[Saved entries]
======

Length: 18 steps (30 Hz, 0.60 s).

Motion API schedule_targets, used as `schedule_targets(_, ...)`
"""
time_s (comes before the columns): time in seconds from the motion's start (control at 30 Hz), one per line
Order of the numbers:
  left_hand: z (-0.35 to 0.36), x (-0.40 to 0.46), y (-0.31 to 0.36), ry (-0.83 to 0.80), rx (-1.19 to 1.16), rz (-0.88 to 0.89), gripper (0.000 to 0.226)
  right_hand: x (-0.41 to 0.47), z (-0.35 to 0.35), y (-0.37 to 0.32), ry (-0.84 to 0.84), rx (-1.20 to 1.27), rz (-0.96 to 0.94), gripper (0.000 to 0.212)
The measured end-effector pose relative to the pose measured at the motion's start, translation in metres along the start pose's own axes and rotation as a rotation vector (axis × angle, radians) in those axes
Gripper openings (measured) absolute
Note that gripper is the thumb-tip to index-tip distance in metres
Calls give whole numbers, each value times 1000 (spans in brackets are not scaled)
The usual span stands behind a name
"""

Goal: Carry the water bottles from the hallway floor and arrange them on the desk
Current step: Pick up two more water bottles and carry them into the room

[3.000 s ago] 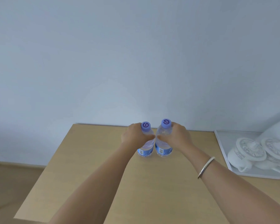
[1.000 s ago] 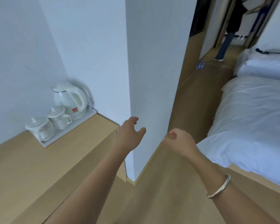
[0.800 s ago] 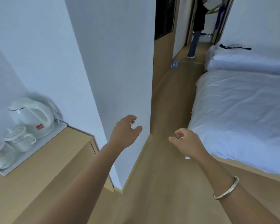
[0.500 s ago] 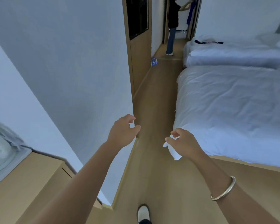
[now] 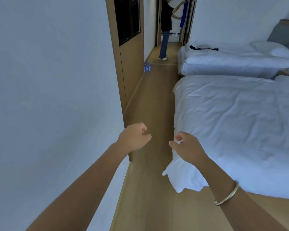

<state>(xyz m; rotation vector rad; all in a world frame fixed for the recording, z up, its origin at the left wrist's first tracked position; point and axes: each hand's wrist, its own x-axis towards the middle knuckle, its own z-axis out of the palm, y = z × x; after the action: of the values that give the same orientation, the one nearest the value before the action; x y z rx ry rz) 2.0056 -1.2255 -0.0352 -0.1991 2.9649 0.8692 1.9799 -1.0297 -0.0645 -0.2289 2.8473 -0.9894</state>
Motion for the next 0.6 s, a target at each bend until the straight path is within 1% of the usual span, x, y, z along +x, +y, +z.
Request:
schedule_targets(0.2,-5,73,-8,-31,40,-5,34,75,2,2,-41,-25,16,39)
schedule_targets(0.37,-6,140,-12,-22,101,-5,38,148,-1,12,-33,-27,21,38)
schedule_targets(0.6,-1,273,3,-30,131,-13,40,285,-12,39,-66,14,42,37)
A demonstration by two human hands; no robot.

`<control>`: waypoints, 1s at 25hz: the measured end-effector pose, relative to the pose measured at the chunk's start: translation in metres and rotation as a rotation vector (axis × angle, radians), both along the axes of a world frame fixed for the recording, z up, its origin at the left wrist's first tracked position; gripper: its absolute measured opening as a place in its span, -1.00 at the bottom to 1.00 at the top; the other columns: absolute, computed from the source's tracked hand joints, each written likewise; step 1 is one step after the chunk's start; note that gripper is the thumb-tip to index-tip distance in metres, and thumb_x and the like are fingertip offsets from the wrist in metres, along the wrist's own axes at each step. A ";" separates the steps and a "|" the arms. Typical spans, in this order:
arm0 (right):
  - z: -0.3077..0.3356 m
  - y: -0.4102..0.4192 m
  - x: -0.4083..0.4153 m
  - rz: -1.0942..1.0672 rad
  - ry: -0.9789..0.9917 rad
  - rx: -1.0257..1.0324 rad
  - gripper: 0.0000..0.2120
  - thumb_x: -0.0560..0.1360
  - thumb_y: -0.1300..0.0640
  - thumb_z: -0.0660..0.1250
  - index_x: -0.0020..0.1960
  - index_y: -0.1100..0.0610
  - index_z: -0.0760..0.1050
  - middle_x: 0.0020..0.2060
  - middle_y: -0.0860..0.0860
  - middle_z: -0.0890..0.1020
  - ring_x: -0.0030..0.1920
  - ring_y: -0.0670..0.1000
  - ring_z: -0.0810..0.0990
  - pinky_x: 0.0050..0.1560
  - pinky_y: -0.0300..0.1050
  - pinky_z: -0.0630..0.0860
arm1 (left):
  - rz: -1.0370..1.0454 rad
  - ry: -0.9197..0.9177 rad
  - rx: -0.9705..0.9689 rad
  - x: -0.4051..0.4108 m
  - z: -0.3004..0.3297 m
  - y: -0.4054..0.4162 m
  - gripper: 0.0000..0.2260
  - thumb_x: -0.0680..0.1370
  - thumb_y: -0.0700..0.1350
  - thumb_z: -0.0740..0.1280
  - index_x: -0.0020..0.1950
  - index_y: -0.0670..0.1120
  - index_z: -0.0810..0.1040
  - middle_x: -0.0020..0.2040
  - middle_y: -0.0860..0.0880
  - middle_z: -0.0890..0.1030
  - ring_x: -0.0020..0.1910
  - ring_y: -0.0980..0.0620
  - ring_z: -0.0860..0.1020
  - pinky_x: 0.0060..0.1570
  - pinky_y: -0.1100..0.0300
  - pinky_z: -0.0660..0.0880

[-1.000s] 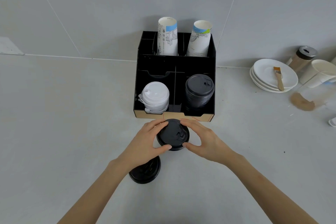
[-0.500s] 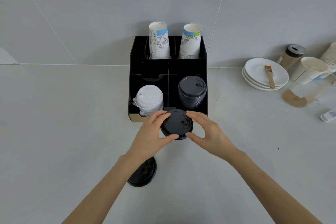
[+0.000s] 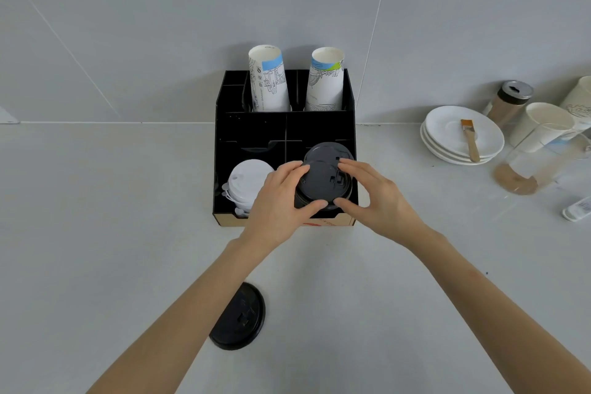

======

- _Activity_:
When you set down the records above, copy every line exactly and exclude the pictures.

- _Solution for this task_:
Length: 18 steps (30 Hz, 0.60 s).

Motion API schedule_targets, used as `schedule_targets(_, ...)`
"""
time_s (comes before the columns): time in seconds from the motion's start (control at 30 Hz), one per line
Order of the numbers:
  left_hand: z (-0.35 to 0.36), x (-0.40 to 0.46), y (-0.31 to 0.36), ry (-0.83 to 0.80), rx (-1.19 to 1.16), rz (-0.88 to 0.89), gripper (0.000 to 0.226)
  right_hand: x (-0.41 to 0.47), z (-0.35 to 0.35), y (-0.37 to 0.32), ry (-0.84 to 0.84), rx (-1.20 to 1.27), rz (-0.96 to 0.94), gripper (0.000 to 0.212)
The measured end-effector pose relative to the pose measured at the motion's start, translation in metres along the start pose's own axes and rotation as a rotation vector (axis × angle, radians) in those axes
Gripper openings (measured) absolute
Note that gripper is the thumb-tip to index-tip distance in metres
Calls give whole numbers, each value times 1000 (spans in brackets are not scaled)
The usual span stands behind a name
"""

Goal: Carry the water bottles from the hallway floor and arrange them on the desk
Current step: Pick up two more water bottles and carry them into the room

[3.000 s ago] 
[1.000 s ago] 
[0.800 s ago] 
[0.500 s ago] 
[now] 

<state>(xyz m; rotation vector rad; all in a world frame fixed for the recording, z up, its origin at the left wrist's first tracked position; point and axes: each hand's wrist, its own x-axis towards the middle knuckle, its own z-axis out of the palm, y = z × x; after the action: of the values that give the same orientation, the one nearest the value before the action; x y z rx ry rz) 2.0056 -1.2255 -0.0352 -0.1991 2.9649 0.8692 1.9799 -1.0297 -0.0645 -0.2289 2.8473 -0.9894</state>
Motion for the next 0.6 s, a target at each bend until the straight path is within 1% of the usual span, x, y, z along +x, +y, +z.
Request:
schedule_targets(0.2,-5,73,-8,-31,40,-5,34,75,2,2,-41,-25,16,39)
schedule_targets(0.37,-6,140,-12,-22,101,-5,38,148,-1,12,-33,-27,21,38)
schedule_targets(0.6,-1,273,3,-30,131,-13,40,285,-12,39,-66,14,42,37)
A demonstration by two human hands; no robot.

`<control>`: waypoints, 1s at 25hz: the measured end-effector pose, relative to the pose measured at the chunk's start: translation in metres and rotation as a rotation vector (axis × angle, radians), both along the axes of a world frame fixed for the recording, z up, its origin at the left wrist's first tracked position; gripper: its absolute measured opening as a place in its span, -1.00 at the bottom to 1.00 at the top; the other columns: absolute, computed from the source's tracked hand joints, each written likewise; step 1 is one step after the chunk's start; note that gripper is the thumb-tip to index-tip distance in metres, and thumb_x and the like are fingertip offsets from the wrist in metres, along the wrist's own axes at each step. A ";" separates the steps and a "|" the arms. Typical spans, in this order:
arm0 (right):
  - z: -0.3077..0.3356 m
  - y: -0.4102..0.4192 m
  - x: -0.4083..0.4153 m
  - rz: -1.0942..1.0672 rad
  - ry: -0.9789..0.9917 rad
  - rx: -1.0257..1.0324 rad
  - gripper: 0.0000..0.2120
  - thumb_x: -0.0560..0.1360
  - thumb_y: -0.1300..0.0640
  - thumb_z: -0.0660..0.1250
  - index_x: -0.0020..0.1960
  - index_y: -0.1100..0.0610
  - index_z: -0.0760..0.1050
  - middle_x: 0.0020..0.2060
  - middle_y: -0.0860..0.0860
  - middle_z: -0.0890..0.1020
  - ring_x: -0.0030..0.1920
  - ring_y: -0.0670..0.1000
  - ring_z: -0.0810..0.0990
  - pinky_x: 0.0050..0.1560
  - pinky_y: -0.0300..0.1050
  - pinky_z: -0.0630..0.0860
arm1 (left):
  - rz: -1.0370..1.0454 rad
  - ry: -0.9197..0.9177 rad
  - rx: -0.9705..0.9689 rad
  - x: -0.4051..0.4108 m
  - z: -0.3004..0.3297 m
  - y: -0.4054..0.4162 m
  - gripper: 0.0000..0.2260
  - thumb_x: -0.0680..0.1370
  - thumb_y: -0.0700..0.1350
  - thumb_z: -0.0740..0.1280
  - index_x: -0.0020..0.1950
  - index_y: -0.0670..0.1120
  - index_z: -0.0810..0.1040
  - middle_x: -0.0020..0.2040
  - middle_y: -0.0860..0.0880
  - middle_z: -0.0890..0.1030
  - ring_x: -0.0020..0.1910
  - ring_y: -0.0980..0.0620
  - ring_z: -0.0860..0.1020
  - pinky_x: 0.0060..0.1570
  - pinky_y: -0.1100..0.0300
  - pinky_z: -0.0660..0.0880

[-1.000s] 
[-0.500s] 
[+0.000s] 

There is nothing more to the output.